So, heaven help him, was he. He grasped for his remaining shreds of self-control and dignity and cleared his throat. “About what?”

“Why you’re doing all this research into the Regency period.”

“I’m not,” he said. “You are.”

“But you’re publishing something on it, aren’t you?”

“Unfortunately,” he said honestly, “but it seems less painful now that you’re here to do all my work for me.”

She eyed him suspiciously. “And if I get it wrong?”

“You won’t.”

“You’re very trusting.”

“I’m going to force you to come sit in the front row when I deliver the paper. You’ll have full credit, of course. I’m hoping the fear of being torn into by ancient female scholars bearing reticules will keep you on the straight and narrow.”

She watched him for so long, he began to grow slightly uncomfortable.
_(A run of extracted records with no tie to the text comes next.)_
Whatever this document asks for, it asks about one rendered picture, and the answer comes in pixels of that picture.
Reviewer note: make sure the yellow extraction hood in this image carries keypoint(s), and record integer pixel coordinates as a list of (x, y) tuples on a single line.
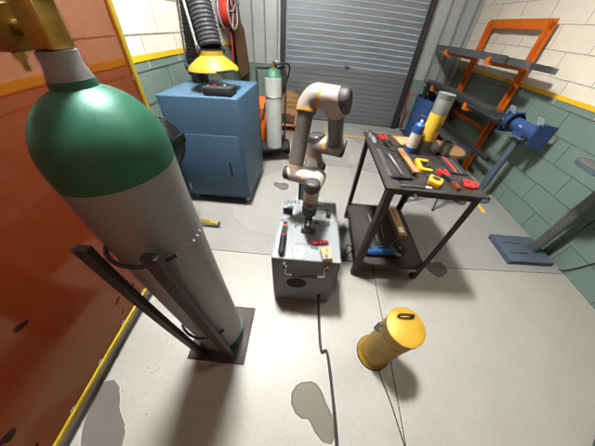
[(213, 62)]

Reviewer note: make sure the yellow round rod oven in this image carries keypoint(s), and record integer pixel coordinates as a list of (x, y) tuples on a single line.
[(390, 339)]

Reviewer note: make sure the grey welder body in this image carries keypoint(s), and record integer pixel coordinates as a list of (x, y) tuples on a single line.
[(302, 281)]

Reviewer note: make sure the white paper card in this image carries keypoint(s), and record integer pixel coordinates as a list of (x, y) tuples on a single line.
[(299, 251)]

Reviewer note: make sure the large green grey gas cylinder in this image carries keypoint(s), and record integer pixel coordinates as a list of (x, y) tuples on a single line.
[(121, 186)]

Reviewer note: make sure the blue drum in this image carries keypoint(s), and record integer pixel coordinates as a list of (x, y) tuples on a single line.
[(418, 111)]

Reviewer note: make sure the grey steel square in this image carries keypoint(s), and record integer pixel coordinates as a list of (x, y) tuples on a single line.
[(394, 165)]

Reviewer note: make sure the blue fume extractor cabinet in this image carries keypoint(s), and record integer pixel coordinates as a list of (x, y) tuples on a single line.
[(218, 139)]

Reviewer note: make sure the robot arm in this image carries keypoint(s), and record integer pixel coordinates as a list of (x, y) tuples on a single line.
[(307, 121)]

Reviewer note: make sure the wooden disc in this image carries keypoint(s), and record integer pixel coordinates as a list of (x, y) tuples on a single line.
[(458, 152)]

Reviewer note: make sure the black cylinder floor rack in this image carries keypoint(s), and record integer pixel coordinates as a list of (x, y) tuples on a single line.
[(214, 339)]

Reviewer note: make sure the small red brown block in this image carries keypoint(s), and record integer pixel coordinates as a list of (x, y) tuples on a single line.
[(455, 185)]

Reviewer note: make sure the blue angle grinder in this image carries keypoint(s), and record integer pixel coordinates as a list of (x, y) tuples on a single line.
[(383, 251)]

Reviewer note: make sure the grey roller shutter door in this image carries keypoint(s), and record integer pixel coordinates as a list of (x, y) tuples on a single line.
[(358, 56)]

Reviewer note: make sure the blue white spray bottle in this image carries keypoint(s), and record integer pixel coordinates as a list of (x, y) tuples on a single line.
[(413, 137)]

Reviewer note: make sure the yellow orange label plate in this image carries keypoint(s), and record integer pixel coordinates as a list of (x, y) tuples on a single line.
[(325, 254)]

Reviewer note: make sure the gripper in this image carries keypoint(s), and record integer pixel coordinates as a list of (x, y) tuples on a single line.
[(309, 217)]

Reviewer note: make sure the blue pedestal bench grinder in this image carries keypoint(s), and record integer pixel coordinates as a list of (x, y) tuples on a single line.
[(525, 127)]

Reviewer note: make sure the grey blue round stool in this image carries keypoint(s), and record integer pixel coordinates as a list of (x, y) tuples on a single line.
[(586, 163)]

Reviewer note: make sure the brass cylinder valve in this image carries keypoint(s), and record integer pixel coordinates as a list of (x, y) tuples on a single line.
[(32, 23)]

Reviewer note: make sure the grey tin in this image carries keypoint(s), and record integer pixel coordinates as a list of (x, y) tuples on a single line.
[(447, 148)]

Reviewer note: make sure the yellow clamp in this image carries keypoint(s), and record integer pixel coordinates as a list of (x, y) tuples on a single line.
[(422, 165)]

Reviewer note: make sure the wooden block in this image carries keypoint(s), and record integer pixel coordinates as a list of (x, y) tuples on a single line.
[(398, 223)]

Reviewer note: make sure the orange welding screen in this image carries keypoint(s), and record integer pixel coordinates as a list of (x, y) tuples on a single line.
[(32, 288)]

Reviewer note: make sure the small green grey gas cylinder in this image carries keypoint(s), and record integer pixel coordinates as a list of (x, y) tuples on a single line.
[(273, 107)]

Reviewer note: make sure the black tool cart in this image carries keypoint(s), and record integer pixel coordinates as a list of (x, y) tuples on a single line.
[(418, 195)]

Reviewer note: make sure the yellow tape measure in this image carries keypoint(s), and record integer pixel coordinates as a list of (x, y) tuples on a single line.
[(435, 181)]

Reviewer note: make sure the yellow grey tube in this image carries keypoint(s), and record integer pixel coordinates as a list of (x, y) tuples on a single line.
[(439, 116)]

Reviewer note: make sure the red flat tool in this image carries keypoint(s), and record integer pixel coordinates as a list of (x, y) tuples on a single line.
[(471, 183)]

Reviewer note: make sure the blue base grey post stand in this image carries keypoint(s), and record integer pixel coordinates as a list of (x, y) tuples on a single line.
[(520, 248)]

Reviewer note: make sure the black box with red buttons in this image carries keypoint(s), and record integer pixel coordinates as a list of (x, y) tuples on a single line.
[(220, 89)]

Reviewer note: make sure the orange steel bar rack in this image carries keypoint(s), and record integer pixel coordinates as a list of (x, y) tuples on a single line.
[(493, 69)]

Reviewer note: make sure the brown board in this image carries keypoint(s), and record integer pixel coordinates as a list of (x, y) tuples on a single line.
[(241, 51)]

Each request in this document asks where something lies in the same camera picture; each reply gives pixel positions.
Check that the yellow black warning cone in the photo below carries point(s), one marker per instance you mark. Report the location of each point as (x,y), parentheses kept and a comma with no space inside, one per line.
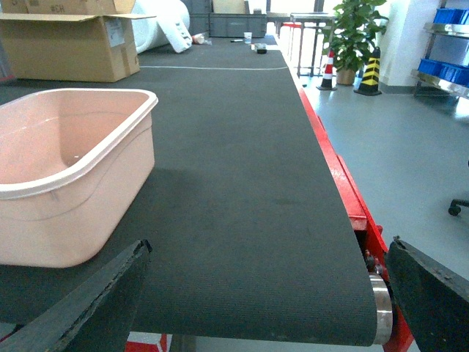
(369,85)

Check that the white paper cup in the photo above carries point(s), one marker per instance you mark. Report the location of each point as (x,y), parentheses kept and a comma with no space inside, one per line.
(247,38)

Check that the green potted plant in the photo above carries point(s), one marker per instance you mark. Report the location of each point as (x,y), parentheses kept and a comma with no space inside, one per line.
(356,30)

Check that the red white striped cone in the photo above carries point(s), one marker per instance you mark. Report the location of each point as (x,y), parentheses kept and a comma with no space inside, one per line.
(149,342)

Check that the black conveyor belt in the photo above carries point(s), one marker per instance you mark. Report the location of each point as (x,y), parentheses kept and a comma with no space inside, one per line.
(250,238)

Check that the red metal conveyor frame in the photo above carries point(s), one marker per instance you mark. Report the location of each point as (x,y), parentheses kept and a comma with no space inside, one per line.
(369,234)

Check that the steel conveyor end roller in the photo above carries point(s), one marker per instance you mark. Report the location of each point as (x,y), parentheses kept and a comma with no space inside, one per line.
(384,309)

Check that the red white traffic cone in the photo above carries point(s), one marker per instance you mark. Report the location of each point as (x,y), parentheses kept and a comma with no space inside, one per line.
(327,79)

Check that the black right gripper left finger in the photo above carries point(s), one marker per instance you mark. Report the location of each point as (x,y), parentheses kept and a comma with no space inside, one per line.
(97,315)

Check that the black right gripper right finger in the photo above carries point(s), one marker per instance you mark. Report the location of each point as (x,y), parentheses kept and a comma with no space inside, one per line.
(432,298)

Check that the black office chair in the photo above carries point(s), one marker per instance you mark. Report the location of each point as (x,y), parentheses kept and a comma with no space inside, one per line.
(456,205)

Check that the grey plastic crate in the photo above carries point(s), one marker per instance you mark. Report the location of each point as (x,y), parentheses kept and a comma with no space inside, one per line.
(229,19)

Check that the small blue parts bin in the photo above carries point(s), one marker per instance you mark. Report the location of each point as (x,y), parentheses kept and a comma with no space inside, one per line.
(457,74)

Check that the open cardboard box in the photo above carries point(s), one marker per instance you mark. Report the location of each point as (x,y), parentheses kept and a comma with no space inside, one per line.
(70,40)

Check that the white foam roll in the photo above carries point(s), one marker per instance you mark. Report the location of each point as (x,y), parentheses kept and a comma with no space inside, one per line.
(167,23)

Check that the pink plastic box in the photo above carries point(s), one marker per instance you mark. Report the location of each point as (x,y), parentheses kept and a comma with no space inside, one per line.
(72,162)

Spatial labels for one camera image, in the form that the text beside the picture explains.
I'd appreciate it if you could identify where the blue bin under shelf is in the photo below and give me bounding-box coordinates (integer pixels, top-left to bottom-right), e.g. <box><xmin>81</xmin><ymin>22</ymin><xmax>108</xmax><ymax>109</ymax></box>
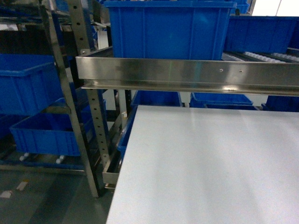
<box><xmin>131</xmin><ymin>90</ymin><xmax>183</xmax><ymax>107</ymax></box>

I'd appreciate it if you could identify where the stainless steel shelf front rail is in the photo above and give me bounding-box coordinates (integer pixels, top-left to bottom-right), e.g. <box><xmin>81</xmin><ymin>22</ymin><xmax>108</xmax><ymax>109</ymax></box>
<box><xmin>76</xmin><ymin>56</ymin><xmax>299</xmax><ymax>96</ymax></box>

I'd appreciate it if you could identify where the large blue bin right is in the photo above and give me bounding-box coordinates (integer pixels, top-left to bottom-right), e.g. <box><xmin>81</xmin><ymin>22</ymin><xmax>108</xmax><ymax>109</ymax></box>
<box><xmin>224</xmin><ymin>16</ymin><xmax>299</xmax><ymax>53</ymax></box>

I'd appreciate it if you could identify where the blue bin left upper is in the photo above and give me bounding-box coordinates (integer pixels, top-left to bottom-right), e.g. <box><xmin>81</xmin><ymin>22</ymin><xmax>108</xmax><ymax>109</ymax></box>
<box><xmin>0</xmin><ymin>54</ymin><xmax>63</xmax><ymax>115</ymax></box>

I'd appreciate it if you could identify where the perforated steel shelf upright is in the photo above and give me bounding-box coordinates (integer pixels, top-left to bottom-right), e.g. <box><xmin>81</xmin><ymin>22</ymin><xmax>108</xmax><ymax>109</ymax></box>
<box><xmin>67</xmin><ymin>0</ymin><xmax>111</xmax><ymax>197</ymax></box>

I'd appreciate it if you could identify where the blue plastic bin centre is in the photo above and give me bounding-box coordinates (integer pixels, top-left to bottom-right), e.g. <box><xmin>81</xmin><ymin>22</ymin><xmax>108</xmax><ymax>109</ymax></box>
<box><xmin>104</xmin><ymin>0</ymin><xmax>236</xmax><ymax>60</ymax></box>

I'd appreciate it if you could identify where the blue bin left lower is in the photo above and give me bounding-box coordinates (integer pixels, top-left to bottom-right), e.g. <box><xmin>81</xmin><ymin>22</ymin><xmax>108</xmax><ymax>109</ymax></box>
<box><xmin>9</xmin><ymin>113</ymin><xmax>81</xmax><ymax>156</ymax></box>

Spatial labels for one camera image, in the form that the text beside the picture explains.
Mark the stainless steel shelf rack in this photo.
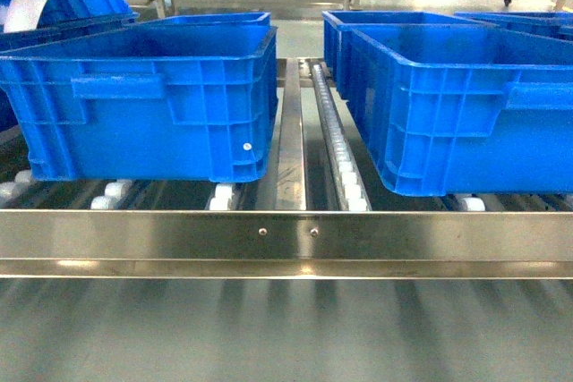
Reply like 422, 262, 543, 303
0, 0, 573, 281

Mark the blue plastic bin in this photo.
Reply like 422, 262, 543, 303
348, 26, 572, 197
1, 24, 278, 183
322, 11, 495, 100
136, 12, 271, 27

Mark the white paper strip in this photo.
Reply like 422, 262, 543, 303
4, 0, 48, 33

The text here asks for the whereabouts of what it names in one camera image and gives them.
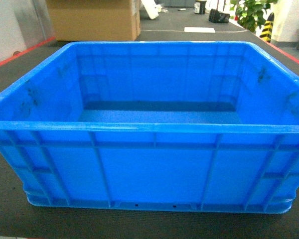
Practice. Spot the large blue plastic crate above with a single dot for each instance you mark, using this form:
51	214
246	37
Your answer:
168	126

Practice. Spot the large brown cardboard box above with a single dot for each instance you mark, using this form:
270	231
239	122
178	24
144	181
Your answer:
95	20

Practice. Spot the white flat board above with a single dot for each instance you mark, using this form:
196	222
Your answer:
199	29

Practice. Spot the black bag on floor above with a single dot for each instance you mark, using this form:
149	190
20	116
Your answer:
218	17

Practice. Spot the yellow black striped bollard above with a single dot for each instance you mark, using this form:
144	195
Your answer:
266	33

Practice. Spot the green potted plant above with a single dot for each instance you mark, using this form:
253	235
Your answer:
249	14

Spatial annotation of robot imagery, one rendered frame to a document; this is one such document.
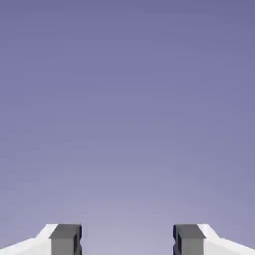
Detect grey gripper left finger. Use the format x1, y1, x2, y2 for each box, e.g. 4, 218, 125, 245
0, 223, 83, 255

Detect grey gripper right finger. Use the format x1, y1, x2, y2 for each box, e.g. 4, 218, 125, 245
172, 223, 255, 255

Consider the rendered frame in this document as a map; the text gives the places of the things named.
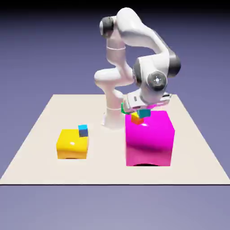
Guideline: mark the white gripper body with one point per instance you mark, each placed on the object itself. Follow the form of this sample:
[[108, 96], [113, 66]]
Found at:
[[132, 103]]

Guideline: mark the small teal cube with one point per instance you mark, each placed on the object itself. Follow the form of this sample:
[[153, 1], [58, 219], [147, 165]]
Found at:
[[144, 113]]

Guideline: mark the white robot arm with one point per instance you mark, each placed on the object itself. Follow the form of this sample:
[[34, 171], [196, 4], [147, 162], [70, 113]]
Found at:
[[136, 30]]

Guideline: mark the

He finally put a bookmark in the text he was reading and gingerly closed it.

“Yes?”

She started to speak several times before she apparently cast caution to the wind. “I’m not sure I can do this.”

“Do what?” he asked, feigning ignorance even though he knew exactly what she was talking about.

Sitting in the same room with her was terrible.

He wasn’t sure if he wanted to pull her up out of her chair and kiss her senseless or bolt for the door.

“Spend countless hours poring over musty old manuscripts?”

She looked at him evenly. “It’s not the books that are bothering me.”

He set his book aside, then leaned forward with his elbows on his knees. He clasped his hands and looked at her seriously. “Then what is it, Miss Alexander?”

She let out an uneven breath. “We’ve gotten off on the wrong foot,” she said slowly.

“Today?”

“No, in general.”

He looked at her, that beautiful, ethereal creature who had added a magical warmth to his office he’d never expected, and wondered how in the hell he was going to do anything but frighten her off. He took a deep breath. “Perhaps we should start afresh.”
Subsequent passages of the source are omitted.